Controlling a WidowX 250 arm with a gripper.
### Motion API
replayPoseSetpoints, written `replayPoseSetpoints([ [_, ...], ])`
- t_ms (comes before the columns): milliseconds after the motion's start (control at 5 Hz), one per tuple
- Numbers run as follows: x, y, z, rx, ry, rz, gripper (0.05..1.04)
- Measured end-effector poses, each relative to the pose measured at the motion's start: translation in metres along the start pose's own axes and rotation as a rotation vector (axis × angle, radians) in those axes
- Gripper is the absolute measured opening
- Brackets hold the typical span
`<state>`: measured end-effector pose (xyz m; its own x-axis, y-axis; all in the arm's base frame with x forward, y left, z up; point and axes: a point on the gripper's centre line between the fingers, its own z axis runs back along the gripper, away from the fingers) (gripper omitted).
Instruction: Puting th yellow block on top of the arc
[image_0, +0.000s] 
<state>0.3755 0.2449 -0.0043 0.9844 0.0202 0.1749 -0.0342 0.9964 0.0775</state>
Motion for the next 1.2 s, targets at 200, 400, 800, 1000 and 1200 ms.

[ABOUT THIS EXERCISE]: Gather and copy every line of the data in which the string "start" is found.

[WRITTEN RESPONSE]:
- t_ms (comes before the columns): milliseconds after the motion's start (control at 5 Hz), one per tuple
- Measured end-effector poses, each relative to the pose measured at the motion's start: translation in metres along the start pose's own axes and rotation as a rotation vector (axis × angle, radians) in those axes

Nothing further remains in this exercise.